With smarts, heart and serious sex appeal, this fine drama from Peaky Blinders’ Steven Knight is an irresistible romp – like Succession, only over a booze empire. Knight has never made a better show than this

You may judge a show’s success by the number of imitators that follow: to see how much TV commissioners envied the popularity of Slow Horses, look at the recent uptick in wry dramas about spies and/or shambling outcasts who work in a grotty basement but get the job done. Another show with that status is Peaky Blinders, writer Steven Knight’s swaggering epic about a (real) Birmingham crime gang between the wars.
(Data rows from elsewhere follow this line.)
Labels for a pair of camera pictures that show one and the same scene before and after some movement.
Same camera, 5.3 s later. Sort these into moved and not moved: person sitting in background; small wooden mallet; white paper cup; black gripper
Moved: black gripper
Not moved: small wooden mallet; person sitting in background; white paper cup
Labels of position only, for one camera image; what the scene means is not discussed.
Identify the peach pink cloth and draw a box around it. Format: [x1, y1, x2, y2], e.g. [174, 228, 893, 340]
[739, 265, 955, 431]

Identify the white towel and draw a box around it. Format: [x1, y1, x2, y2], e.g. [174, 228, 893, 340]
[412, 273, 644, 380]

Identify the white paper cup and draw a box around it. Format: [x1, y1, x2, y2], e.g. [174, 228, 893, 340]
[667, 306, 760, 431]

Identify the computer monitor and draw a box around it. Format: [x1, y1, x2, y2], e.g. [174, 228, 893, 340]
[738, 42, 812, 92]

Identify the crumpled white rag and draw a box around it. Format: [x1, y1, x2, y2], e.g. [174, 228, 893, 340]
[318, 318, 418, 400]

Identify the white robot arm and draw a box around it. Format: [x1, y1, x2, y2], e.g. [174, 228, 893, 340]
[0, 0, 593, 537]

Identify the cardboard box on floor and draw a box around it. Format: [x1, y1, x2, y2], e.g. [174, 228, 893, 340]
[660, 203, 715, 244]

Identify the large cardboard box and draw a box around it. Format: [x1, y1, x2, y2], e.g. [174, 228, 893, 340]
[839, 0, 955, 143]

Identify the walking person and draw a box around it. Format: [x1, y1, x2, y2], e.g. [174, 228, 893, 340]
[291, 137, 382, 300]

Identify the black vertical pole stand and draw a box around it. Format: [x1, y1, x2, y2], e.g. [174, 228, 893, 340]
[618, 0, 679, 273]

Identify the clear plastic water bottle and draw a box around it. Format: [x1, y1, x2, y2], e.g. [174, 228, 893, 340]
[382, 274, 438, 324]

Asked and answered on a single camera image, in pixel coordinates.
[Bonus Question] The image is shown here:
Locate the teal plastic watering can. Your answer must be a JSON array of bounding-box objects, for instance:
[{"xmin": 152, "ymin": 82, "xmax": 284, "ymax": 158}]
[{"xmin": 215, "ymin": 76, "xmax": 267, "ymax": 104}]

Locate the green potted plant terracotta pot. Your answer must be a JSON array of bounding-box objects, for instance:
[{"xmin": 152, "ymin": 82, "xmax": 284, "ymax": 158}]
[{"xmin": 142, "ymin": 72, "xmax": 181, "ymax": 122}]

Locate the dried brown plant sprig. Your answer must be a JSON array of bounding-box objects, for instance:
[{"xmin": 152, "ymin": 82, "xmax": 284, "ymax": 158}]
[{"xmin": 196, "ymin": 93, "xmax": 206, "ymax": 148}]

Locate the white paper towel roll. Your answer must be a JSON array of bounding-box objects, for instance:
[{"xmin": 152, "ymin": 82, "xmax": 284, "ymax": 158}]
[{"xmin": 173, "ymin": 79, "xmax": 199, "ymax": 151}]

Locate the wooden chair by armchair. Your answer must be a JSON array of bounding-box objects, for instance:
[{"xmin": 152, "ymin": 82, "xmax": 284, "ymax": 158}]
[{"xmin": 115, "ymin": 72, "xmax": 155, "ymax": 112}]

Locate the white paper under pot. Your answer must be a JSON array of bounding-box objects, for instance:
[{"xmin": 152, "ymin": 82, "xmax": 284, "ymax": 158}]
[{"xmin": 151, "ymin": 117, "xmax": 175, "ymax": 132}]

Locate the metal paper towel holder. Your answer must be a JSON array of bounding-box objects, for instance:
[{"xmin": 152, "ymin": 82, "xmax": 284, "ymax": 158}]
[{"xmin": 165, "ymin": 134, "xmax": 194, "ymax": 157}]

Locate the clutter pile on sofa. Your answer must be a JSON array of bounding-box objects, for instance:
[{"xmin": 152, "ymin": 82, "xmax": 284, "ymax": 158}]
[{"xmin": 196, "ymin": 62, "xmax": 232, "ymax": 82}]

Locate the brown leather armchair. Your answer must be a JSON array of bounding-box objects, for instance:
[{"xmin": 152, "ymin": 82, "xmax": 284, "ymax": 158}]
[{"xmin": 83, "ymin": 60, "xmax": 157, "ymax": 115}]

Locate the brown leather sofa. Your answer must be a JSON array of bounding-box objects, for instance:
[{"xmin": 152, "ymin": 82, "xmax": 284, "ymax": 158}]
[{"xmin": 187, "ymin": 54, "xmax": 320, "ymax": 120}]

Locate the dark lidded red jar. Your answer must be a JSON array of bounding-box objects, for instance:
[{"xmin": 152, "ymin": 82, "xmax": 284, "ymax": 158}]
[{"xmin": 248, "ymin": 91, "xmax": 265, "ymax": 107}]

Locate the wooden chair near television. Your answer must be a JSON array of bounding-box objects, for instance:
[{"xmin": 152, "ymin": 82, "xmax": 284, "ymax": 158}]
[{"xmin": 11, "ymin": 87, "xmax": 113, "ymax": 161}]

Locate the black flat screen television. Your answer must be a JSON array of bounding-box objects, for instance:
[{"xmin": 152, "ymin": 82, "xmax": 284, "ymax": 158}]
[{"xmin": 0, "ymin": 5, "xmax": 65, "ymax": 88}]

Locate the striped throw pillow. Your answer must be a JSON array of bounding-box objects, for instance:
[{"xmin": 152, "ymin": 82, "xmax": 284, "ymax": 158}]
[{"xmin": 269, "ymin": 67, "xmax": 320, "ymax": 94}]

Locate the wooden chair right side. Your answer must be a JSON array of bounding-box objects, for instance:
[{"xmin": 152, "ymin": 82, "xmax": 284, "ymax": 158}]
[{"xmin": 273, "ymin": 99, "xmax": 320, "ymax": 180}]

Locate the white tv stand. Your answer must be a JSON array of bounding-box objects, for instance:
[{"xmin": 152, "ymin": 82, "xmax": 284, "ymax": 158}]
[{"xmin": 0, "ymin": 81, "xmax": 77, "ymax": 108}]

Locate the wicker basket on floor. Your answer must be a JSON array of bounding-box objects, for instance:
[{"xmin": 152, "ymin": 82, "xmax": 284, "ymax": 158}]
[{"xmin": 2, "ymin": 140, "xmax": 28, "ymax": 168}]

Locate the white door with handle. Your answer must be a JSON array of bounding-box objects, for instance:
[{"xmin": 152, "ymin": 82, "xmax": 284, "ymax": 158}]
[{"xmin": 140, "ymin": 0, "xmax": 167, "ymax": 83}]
What’s unusual about the post-Blinders shows is that the author of the towering original has tended to write the pretenders to the throne himself: Knight sought to develop the formula earlier this year with A Thousand Blows, a series about a different historical crime gang, and with his new Netflix show House of Guinness, he seems to be mining the same seam. The family here is not a crime family: we are in Dublin in 1868, where Guinness is so ubiquitous that the unimaginably wealthy Guinness family run the city. But managing the factory that dominates the landscape is the fearsome Sean Rafferty (James Norton), an arch schemer whose currency is violence. He introduces himself by issuing a rallying call to the company workers, exhorting them to crush an anti-Guinness street protest then leading the way himself, gleefully swinging a hunk of hard factory iron.